IVH is a major complication of prematurity with a multifactorial etiology, including intrinsic fragility of the GM vasculature and the disturbance in CBF12. The overall mechanism of GM vascular fragility included: the accelerated endothelial proliferation (angiogenesis) associated with high levels of vascular endothelial growth factor and angiopoeitin-2 and reduced expression of transforming growth factor β compared to other brain regions6, which are stimulated by hypoxia (GM is more sensitive to hypoxia than other brain regions)7; high metabolic activity (GM consisted of neuronal and glial precursors cells in various proliferation, migration and maturation)12; scarcity of pericytes8, low fibronectin levels in the basement membrane9 and reduced glial fibrillary acidic protein (GFAP) expression in the astrocyte endfeet10. Disturbances of CBF, includes fluctuating CBF and impaired CBF autoregulation ability to respond to variations in arterial blood pressure in preterm infants (pressure passivity of CBF). Asynchronized ventilation support (nowadays not used in neonatal intensive care units), hypercarbia and hypoxia, asphyxia, hypotension and its treatment, hypertension, acidosis and its treatment with rapid infusion of sodium bicarbonate may contribute to the fluctuation of CBF and correlate to IVH development11. A prolonged vaginal delivery, low Apgar score, recurrent tracheal suctioning and intrauterine infection may also disturb the cerebral blood flow and contribute to IVH12. The pressure passivity of CGF correlates with lower gestational age and birth weight12. In our study we confirmed, that IVH occurs more often in children: born before 28 + 6 weeks of gestation, with lower gestational age, lower Apgar score, with symptoms of infection, conventionally ventilated and treated due to hypotension and acidosis.

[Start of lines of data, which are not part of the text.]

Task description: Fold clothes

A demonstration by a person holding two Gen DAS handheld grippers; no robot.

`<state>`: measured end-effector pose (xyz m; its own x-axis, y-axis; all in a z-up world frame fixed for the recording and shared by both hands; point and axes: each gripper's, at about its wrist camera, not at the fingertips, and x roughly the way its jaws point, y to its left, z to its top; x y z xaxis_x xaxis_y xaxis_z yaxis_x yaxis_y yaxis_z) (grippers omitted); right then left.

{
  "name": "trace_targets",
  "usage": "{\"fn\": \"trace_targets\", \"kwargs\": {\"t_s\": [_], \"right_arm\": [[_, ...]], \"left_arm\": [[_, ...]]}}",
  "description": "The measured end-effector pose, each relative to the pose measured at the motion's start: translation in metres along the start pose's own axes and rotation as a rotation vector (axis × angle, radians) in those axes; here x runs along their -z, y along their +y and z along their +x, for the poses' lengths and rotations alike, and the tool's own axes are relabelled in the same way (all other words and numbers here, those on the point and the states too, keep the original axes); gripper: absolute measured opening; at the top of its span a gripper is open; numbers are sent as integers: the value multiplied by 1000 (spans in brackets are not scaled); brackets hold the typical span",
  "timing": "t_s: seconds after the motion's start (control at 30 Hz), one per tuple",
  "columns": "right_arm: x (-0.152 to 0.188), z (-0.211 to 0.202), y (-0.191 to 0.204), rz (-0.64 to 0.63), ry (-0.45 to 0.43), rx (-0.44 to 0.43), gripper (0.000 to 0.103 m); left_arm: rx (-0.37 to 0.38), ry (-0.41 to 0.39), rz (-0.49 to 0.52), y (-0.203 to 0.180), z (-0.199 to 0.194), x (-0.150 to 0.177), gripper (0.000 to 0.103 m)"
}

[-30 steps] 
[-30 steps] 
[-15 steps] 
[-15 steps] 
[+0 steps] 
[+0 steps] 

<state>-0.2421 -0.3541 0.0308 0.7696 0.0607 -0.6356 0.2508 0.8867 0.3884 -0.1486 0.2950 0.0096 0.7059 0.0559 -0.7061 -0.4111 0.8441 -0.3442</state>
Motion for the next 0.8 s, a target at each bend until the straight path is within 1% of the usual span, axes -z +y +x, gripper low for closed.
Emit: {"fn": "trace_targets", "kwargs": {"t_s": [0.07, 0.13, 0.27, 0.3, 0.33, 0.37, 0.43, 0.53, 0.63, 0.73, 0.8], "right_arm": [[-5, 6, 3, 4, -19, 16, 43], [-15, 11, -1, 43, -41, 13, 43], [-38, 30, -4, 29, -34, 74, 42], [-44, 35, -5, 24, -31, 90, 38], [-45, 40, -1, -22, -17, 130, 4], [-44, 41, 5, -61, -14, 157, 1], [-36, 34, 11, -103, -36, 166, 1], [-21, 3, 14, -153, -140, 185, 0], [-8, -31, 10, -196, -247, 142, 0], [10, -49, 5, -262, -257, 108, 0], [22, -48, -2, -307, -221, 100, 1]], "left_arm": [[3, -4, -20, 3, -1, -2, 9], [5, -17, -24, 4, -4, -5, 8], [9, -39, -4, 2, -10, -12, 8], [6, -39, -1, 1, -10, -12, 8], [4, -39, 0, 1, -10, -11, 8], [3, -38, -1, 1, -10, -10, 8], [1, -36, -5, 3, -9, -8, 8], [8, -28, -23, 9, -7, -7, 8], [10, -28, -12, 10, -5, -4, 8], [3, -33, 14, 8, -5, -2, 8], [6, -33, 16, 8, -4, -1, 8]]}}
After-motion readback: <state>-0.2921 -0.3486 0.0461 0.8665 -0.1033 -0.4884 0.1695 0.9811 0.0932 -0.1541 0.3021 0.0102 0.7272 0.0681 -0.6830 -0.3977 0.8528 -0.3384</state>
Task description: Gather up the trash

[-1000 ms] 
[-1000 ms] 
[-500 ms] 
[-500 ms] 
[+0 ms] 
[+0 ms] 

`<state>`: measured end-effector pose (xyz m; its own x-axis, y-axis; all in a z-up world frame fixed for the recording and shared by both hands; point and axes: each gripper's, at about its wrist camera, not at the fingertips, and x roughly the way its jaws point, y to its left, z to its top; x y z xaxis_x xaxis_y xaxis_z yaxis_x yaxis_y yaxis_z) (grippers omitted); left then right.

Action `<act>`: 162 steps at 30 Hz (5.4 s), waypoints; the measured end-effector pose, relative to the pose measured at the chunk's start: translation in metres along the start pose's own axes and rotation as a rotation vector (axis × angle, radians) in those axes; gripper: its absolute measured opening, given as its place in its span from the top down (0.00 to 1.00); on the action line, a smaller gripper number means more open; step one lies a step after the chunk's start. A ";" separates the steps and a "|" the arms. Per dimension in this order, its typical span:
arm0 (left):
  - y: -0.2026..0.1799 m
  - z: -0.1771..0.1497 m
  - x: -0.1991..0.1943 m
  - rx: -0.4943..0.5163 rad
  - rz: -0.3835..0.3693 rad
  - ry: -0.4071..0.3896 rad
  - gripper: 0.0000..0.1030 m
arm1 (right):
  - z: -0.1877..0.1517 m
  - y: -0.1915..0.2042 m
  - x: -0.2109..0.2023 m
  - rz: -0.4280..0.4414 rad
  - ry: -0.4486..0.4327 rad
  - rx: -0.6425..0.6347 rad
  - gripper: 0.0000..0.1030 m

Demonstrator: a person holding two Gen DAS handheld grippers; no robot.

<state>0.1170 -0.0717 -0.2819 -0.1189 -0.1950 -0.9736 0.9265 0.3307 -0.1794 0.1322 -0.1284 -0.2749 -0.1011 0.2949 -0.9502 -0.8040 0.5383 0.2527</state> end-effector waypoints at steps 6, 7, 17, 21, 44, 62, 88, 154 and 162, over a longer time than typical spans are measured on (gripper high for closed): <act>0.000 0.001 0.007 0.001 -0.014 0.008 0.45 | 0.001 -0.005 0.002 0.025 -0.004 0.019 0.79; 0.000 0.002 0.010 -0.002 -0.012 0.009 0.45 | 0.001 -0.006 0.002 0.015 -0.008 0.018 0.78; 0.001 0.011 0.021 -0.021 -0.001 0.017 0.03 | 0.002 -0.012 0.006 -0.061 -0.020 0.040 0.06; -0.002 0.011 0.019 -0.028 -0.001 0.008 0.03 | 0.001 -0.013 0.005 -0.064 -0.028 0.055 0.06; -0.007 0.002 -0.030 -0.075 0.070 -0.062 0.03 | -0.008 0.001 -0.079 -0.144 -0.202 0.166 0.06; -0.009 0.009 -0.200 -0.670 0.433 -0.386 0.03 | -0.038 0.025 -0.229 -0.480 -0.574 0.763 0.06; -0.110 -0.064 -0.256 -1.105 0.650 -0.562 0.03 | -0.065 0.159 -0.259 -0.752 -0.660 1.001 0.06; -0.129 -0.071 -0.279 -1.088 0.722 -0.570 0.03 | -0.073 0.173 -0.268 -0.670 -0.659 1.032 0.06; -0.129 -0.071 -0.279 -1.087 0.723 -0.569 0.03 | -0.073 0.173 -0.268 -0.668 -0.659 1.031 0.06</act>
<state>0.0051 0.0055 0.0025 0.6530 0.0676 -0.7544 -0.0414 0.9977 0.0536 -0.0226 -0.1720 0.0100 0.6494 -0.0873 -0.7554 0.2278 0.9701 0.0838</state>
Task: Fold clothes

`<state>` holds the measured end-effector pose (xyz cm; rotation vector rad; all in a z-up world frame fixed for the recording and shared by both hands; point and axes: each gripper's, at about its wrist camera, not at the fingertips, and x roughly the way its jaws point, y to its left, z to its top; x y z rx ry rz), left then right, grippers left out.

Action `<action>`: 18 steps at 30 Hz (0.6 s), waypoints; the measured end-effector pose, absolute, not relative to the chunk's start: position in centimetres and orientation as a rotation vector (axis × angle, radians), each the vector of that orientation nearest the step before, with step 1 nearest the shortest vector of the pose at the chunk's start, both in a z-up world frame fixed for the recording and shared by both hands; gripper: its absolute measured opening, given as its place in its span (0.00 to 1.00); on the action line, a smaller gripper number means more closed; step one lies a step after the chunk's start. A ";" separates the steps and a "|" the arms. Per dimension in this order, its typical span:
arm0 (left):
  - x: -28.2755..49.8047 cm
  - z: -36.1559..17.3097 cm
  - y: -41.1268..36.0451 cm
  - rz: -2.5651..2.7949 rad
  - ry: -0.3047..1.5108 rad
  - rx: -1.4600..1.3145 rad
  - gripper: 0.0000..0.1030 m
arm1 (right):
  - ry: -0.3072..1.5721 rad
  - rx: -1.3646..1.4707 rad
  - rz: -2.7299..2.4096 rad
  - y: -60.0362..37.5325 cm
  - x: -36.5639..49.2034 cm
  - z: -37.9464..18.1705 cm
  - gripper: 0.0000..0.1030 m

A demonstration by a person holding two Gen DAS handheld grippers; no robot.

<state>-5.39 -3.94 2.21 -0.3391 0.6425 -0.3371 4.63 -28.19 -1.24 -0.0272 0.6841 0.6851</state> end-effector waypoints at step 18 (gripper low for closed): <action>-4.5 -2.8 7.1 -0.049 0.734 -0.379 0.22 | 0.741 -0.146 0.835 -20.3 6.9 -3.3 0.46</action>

A number of vasoactive agents, including nitric oxide have been linked with CBF13. Nitric oxide is continuously synthesized in the human body, inter alia in vascular endothelium. NO is synthesized from the guanidine group of L-arginine with a release of L-citrulline in a reaction catalyzed by eNOS in the presence of molecular oxygen and required cofactors: reduced nicotinamide adenine dinucleotide phosphate (NADPH), flavin adenine dinucleotide (FAD) and tetrahydrobiopterin (BH4). The eNOS enzyme, takes up so-called cellular membrane microdomains in cells such as endothelium, myocytes, platelets and neurons, playing an important role in the transduction of signals reaching the cell from the outside, for example by interaction with caveolin-1. NO synthesis disorders may result from genetically conditioned disruptions in eNOS activity. The eNOS gene (eNOS coding gene) comprises 26 exons and 25 introns; it codes 1203 aminoacids with molecular mass of 133 kDa. The eNOS gene polymorphism whereby guanine (G) is replaced with thymine (T) at nucleotide 894 (exon 7), results in a change of the aminoacid sequence Glu298Asp. The −786T > C polymorphism of the eNOS gene replaces thymine with cytosine in the eNOS gene promoter at position 786. It is thought that in the presence of 894G > T and −786T > C polymorphic variants, eNOS enzymatic activity may be impaired. In endothelium, NO plays a central role in the regulation of local blood pressure by acting as a vasodilatory agent that ensures adequate blood flow through the tissues. Moreover, it counteracts factors with strong vasoconstriction, such as endothelin 1, angiotensin II, and it inhibits aggregation and adhesion of platelets by reducing the production of platelet activation factor (PAF) by the endothelium. It also protects vessel walls by inhibiting oxidation of lipids and inactivating oxygen free radicals14.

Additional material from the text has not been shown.